Examining PI across brokers, I find economically and statistically significant heterogeneity. Figure 1 presents the proportion of orders which execute at a given EFQ or better. Using direct orders as the benchmark, roughly 20% execute at the mid-price or better (with an EFQ of 0% or better). Consistent with the notion that PFOF can benefit retail investors, more than 75% of orders routed to TD Ameritrade execute at the mid-price or better. In contrast, only 25% of orders routed to Robinhood execute at the mid-price or better—which is not statistically different from that of the benchmark. Put another way, I find that Robinhood does not provide PI after controlling for the true market conditions.
The results are striking because both TD Ameritrade and Robinhood use the same wholesalers. Examining differences in the PFOF received from a given wholesaler, the lack of PI at Robinhood is explained by the amount of PFOF received. For example, Susquehanna pays TD Ameritrade $0.10 per hundred shares and delivers mid-price execution. In contrast, the same wholesaler pays Robinhood $0.75 per hundred shares and delivers zero price improvement. This suggests that Robinhood’s agreements with wholesalers sacrifice PI in exchange for increased PFOF—exactly the conflict of interest that Chairman Gensler has expressed concerns about.
My study has several policy implications. First, the study highlights that excluding odd-lots and hidden volume from the NBBO make it a poor benchmark of market conditions. While it is difficult to include hidden volume orders into the NBBO, my results suggest that the inclusion of odd-lots would be a marked improvement. Along these lines, in 2020 the SEC adopted rules redefine round-lots such that orders for less than 100 shares will contribute to the NBBO depending on the price of the specific stock. However, two years later, these rules have yet to be implemented and some market participants have argued that “[a] better solution involves a market where all orders count equally” toward the NBBO regardless of size (NASDAQ, 2021). A simple solution, as suggested by NASDAQ, is to include all orders in the NBBO regardless of size.

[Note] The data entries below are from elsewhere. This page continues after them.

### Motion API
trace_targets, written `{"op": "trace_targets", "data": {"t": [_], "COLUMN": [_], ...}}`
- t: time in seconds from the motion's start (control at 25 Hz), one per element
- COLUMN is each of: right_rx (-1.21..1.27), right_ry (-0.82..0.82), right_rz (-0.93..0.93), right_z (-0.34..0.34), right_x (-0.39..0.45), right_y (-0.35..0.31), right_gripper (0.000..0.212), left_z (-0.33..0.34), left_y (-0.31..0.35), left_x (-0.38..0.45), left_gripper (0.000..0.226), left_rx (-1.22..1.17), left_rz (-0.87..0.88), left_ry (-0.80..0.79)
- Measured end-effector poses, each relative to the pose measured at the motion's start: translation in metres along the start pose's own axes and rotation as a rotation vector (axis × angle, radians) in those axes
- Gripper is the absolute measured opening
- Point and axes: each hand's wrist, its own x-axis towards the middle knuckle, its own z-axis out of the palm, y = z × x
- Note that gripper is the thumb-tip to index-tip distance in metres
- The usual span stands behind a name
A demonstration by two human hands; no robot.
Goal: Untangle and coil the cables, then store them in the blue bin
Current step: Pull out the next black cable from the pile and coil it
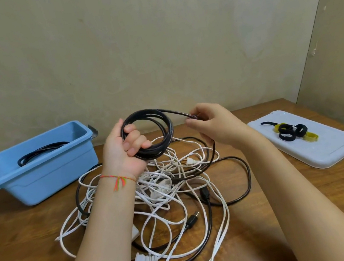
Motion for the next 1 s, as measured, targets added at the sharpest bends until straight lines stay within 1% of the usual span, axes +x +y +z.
{"op": "trace_targets", "data": {"t": [0.16, 0.32, 0.36, 0.44, 0.52, 0.56, 0.6, 0.72, 0.76, 0.84, 0.92, 1.0], "right_rx": [0.051, 0.1, 0.06, -0.185, -0.457, -0.531, -0.576, -0.633, -0.649, -0.683, -0.677, -0.642], "right_ry": [0.053, 0.103, 0.13, 0.147, 0.074, 0.022, -0.029, -0.197, -0.284, -0.466, -0.574, -0.599], "right_rz": [0.076, 0.159, 0.168, 0.128, 0.061, 0.039, 0.014, -0.08, -0.083, -0.037, 0.027, 0.047], "right_z": [0.003, 0.003, 0.005, 0.01, 0.019, 0.023, 0.027, 0.037, 0.04, 0.042, 0.044, 0.041], "right_x": [0.004, 0.004, 0.005, 0.006, 0.006, 0.004, 0.002, -0.003, -0.004, -0.007, -0.009, -0.012], "right_y": [0.005, 0.008, 0.009, 0.007, 0.002, -0.002, -0.007, -0.019, -0.021, -0.024, -0.025, -0.03], "right_gripper": [0.012, 0.014, 0.014, 0.014, 0.007, 0.003, 0.008, 0.025, 0.033, 0.044, 0.036, 0.03], "left_z": [0.0, 0.0, 0.002, 0.01, 0.02, 0.023, 0.026, 0.022, 0.02, 0.016, 0.014, 0.01], "left_y": [0.002, -0.001, -0.002, -0.005, -0.013, -0.019, -0.026, -0.045, -0.048, -0.051, -0.051, -0.05], "left_x": [-0.001, -0.001, -0.001, -0.004, -0.005, -0.005, -0.005, -0.004, -0.003, -0.001, -0.002, -0.002], "left_gripper": [0.05, 0.041, 0.04, 0.04, 0.038, 0.036, 0.033, 0.03, 0.03, 0.027, 0.026, 0.025], "left_rx": [-0.019, -0.014, 0.007, 0.067, 0.162, 0.247, 0.363, 0.837, 0.969, 1.125, 1.276, 1.501], "left_rz": [0.08, 0.272, 0.305, 0.332, 0.349, 0.378, 0.421, 0.534, 0.554, 0.613, 0.721, 0.83], "left_ry": [0.112, 0.186, 0.171, 0.063, -0.064, -0.088, -0.076, 0.052, 0.079, 0.103, 0.111, 0.09]}}
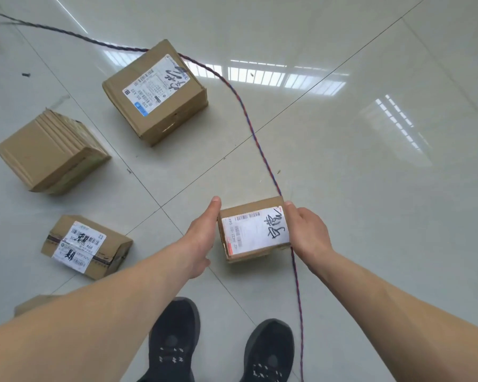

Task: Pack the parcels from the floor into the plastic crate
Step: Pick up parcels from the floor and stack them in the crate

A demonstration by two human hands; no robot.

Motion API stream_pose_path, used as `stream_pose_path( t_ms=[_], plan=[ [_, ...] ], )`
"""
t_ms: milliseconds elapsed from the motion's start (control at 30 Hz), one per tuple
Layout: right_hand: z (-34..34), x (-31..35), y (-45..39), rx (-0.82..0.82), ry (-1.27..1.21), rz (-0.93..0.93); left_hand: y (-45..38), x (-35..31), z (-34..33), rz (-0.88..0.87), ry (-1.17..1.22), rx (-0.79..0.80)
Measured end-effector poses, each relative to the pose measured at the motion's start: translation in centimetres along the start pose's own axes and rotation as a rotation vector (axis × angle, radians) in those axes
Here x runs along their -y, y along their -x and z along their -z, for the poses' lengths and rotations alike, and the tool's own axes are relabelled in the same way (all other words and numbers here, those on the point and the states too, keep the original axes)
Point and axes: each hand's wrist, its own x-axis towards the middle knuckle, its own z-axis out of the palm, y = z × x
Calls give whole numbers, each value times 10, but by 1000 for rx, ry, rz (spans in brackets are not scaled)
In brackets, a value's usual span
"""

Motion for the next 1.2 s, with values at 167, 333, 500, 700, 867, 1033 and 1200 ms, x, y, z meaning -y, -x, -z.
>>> stream_pose_path(
  t_ms=[167,333,500,700,867,1033,1200],
  plan=[
    [-15,1,-1,49,-140,-66,3,-3,-11,-20,82,66],
    [-3,28,22,30,-176,-35,28,-12,5,-70,116,38],
    [28,79,77,7,-175,7,103,-29,30,-92,169,4],
    [76,155,178,-72,-189,97,231,-44,66,-205,267,-10],
    [114,222,279,-84,-203,206,356,-44,108,-339,319,-69],
    [136,276,382,-38,-202,329,479,-34,145,-497,363,-148],
    [144,311,482,54,-138,480,577,10,179,-606,479,-252]
  ],
)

Second, my study shows that PFOF does not unambiguously benefit or harm investors. Instead, broker-specific practices affect who benefits from PFOF. If consumers could readily discern the differences in execution quality across brokers, then this alone would not be a problem. However, these differences cannot be inferred from the current disclosure regime, thus consumers would need to run an experiment similar to my study in order to ascertain the differences. One way to address this problem is to have a regulator or trusted third-party run a continuous experiment to measure execution quality across brokers and publish those statistics for consumers to use when selecting a broker—notably, similar information is frequently produced for a variety of products, e.g., Consumer Reports.
Finally, FINRA Rule 5310 requires brokers to use reasonable diligence “so that the resultant price to the customer is as favorable as possible under prevailing market conditions.” The study highlights that some brokers systematically deliver more favorable prices than others under the same market conditions. However, the legal precedent and language in Rule 5310 is sufficiently vague that it is unclear whether FINRA would consider the systematic differences I identify to be a violation of the rule. FINRA could address these shortcomings by specifically stating the definition of “prevailing market conditions,” e.g., the NBBO if that is their benchmark, and the threshold for which differences across brokers are considered unfavorable. This would empower investors to raise material issues to FINRA while suppressing nonmaterial ones.